Surabaya (KN) – Meski pemilu legislatif (Pileg) 2019 masih jauh, suasana politik di 2017 saat ini sudah mulai hangat. Dinamika politik di DPR dan lingkungan partai politik sudah mulai terasa riuh. Babak awal tarik-ulur peraturan Pemilu pun sudah diketuk. Pansus RUU Penyelenggaraan Pemilu baru saja menyetujui penambahan 15 kursi DPR, dari 560 menjadi 575 orang, suatu keputusan yang mengundang pro-kontra.Bagaimana dengan status representasi politik perempuan?
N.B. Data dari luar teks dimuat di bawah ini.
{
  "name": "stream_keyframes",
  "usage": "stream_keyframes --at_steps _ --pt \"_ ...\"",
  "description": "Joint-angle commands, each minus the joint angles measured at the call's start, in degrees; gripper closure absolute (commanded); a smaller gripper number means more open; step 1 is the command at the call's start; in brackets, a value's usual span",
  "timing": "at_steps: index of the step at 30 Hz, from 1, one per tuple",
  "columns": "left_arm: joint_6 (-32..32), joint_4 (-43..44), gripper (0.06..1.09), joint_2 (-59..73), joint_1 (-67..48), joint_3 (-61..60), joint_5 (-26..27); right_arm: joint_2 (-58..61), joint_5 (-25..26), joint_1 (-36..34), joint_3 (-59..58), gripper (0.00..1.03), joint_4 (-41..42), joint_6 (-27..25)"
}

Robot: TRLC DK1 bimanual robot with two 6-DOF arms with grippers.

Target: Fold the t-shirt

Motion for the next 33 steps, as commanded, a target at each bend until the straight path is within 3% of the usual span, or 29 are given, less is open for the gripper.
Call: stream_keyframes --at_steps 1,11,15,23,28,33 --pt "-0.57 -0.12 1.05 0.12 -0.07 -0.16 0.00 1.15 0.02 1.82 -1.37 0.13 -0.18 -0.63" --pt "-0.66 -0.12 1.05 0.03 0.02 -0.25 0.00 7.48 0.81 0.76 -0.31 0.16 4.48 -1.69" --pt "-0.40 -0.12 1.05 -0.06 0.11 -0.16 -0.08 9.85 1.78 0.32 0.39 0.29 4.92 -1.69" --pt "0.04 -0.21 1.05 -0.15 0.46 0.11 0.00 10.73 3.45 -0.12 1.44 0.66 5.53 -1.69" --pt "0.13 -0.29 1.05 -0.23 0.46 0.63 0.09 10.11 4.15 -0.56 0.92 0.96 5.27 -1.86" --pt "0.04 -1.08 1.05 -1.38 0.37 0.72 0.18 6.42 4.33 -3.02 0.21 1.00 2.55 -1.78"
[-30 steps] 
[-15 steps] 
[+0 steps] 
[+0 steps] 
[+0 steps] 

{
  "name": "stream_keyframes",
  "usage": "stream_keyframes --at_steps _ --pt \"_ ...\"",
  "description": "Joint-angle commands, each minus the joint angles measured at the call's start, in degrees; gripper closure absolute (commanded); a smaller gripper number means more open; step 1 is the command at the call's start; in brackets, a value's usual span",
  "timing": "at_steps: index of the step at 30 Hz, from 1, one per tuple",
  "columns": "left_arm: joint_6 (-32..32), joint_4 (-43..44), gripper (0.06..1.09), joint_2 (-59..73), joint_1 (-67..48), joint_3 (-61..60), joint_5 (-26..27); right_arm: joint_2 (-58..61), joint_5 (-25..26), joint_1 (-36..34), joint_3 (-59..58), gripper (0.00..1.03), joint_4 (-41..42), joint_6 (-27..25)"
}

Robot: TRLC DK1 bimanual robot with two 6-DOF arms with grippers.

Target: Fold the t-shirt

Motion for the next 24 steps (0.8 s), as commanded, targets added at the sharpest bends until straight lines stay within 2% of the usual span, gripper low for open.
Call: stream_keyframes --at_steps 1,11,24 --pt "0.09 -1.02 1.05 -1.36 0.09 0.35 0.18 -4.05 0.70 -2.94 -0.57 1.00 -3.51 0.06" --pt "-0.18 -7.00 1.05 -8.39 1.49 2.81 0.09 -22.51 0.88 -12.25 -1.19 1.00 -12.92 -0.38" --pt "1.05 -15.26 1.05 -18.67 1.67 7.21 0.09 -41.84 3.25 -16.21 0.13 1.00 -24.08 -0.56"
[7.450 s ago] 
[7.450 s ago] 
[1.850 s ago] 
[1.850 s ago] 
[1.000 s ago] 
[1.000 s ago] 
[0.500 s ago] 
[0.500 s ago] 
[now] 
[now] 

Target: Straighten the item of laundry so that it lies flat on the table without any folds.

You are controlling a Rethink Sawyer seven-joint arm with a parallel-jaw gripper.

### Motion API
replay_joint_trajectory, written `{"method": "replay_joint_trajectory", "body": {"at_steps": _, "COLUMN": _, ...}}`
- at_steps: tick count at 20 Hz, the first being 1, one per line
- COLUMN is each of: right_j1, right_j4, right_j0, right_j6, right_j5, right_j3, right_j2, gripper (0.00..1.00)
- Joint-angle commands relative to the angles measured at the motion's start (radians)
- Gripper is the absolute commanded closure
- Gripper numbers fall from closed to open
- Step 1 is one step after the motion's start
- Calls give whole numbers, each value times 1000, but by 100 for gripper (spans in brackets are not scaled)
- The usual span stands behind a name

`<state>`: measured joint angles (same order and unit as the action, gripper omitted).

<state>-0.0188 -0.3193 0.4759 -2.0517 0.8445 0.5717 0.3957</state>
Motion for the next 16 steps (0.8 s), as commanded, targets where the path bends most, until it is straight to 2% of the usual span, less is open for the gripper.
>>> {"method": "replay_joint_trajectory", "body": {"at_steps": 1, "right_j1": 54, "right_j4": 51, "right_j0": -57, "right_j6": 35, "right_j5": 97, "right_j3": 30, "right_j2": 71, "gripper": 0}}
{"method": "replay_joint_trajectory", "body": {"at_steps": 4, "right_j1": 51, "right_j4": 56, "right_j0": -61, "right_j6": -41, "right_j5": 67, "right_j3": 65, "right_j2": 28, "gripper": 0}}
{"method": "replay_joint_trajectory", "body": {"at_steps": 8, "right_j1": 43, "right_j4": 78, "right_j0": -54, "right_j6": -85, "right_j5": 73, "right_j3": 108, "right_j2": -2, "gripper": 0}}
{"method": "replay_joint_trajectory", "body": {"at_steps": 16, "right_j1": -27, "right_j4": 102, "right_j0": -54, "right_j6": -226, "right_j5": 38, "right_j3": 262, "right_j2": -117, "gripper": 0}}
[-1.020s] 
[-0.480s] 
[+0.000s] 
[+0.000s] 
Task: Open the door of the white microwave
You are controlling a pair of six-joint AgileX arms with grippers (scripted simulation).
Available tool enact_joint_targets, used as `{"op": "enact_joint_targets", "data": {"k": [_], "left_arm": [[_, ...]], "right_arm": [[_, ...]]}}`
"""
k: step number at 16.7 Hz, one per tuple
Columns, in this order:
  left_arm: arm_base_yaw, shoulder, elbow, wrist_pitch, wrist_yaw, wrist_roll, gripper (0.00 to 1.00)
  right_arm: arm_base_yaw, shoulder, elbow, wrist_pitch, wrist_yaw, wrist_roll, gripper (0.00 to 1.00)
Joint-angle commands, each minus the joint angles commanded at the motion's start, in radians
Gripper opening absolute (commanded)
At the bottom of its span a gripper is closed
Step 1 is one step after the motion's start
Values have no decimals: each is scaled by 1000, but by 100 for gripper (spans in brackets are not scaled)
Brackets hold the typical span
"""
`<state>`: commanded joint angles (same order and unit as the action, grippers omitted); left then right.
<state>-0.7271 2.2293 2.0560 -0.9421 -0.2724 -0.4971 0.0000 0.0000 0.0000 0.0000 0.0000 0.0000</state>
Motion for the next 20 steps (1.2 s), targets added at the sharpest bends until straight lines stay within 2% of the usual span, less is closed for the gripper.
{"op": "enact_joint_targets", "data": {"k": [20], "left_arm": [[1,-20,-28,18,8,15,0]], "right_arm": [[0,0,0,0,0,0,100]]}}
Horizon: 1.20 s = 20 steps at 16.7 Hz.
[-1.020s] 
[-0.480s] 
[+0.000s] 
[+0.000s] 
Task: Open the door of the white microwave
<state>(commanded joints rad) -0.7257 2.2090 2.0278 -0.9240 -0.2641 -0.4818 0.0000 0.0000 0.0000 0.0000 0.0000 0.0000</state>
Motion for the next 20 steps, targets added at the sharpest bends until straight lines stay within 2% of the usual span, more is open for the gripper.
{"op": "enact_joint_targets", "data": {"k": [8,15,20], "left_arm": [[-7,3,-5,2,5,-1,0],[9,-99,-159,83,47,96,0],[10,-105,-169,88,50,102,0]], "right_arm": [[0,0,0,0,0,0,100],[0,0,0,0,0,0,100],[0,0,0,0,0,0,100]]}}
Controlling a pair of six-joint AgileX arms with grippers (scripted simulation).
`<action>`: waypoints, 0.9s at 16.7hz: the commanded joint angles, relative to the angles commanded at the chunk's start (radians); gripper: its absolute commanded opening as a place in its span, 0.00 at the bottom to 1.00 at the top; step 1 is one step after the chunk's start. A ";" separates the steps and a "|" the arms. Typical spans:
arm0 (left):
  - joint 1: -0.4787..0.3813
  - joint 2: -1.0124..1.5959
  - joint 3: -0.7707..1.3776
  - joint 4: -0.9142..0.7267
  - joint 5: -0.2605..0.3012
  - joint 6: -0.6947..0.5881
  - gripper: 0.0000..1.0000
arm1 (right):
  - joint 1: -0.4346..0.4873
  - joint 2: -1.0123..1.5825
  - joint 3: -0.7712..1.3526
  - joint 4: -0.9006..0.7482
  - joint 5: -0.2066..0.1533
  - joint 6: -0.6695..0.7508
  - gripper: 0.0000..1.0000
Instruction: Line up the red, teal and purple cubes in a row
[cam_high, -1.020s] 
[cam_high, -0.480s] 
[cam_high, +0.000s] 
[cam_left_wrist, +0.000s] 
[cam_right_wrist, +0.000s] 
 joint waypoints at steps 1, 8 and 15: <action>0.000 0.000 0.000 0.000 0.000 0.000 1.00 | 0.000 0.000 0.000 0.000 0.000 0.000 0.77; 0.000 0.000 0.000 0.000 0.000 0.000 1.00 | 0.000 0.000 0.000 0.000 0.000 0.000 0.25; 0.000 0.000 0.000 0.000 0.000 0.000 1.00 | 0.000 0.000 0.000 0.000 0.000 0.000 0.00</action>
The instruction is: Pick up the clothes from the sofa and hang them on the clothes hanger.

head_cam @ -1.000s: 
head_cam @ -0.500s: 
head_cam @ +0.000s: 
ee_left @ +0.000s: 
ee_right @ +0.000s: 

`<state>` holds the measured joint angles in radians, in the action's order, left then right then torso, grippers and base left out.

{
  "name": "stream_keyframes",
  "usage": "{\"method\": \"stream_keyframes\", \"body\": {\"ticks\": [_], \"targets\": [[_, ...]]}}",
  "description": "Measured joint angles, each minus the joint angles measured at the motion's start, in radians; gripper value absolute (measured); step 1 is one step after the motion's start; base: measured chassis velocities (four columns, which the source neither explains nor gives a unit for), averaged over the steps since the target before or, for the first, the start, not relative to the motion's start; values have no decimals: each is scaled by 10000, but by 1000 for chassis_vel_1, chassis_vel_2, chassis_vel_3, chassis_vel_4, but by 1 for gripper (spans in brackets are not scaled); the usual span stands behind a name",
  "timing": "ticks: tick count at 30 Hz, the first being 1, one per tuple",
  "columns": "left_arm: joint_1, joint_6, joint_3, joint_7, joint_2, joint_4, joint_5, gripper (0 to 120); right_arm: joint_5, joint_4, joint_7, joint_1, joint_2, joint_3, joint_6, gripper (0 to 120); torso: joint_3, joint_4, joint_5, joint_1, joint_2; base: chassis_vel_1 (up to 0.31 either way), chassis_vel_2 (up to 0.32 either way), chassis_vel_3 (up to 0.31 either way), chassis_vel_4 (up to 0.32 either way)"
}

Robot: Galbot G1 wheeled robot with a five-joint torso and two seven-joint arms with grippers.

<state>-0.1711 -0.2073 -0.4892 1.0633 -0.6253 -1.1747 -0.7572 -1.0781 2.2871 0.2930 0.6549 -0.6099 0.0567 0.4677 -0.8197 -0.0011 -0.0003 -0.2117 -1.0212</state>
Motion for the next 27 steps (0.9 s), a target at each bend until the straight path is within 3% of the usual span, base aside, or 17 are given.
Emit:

Sejak 2003, UU Pemilu sudah mewajibkan kandidasi perempuan sebesar 30 persen dari total kandidat Pileg, tetapi di tiga Pileg berikutnya 2004 – , 2009, pada 2014 keterwakilan perempuan di DPR hanya meraih kursi kurang dari 18 persen. Jumlah tersebut sangatlah mendesak bagi kader parpol perempuan maupun aktivis perempuan untuk membekali diri sedini mungkin. Untuk itu, WYDII, didukung oleh Women’s Learning Partnership (WLP), mengadakan pelatihan “Kepemimpinan Perempuan Partisipatoris dan Advokasi HAM” di hotel Novotel, Surabaya pada tanggal 11-13 Juni 2017.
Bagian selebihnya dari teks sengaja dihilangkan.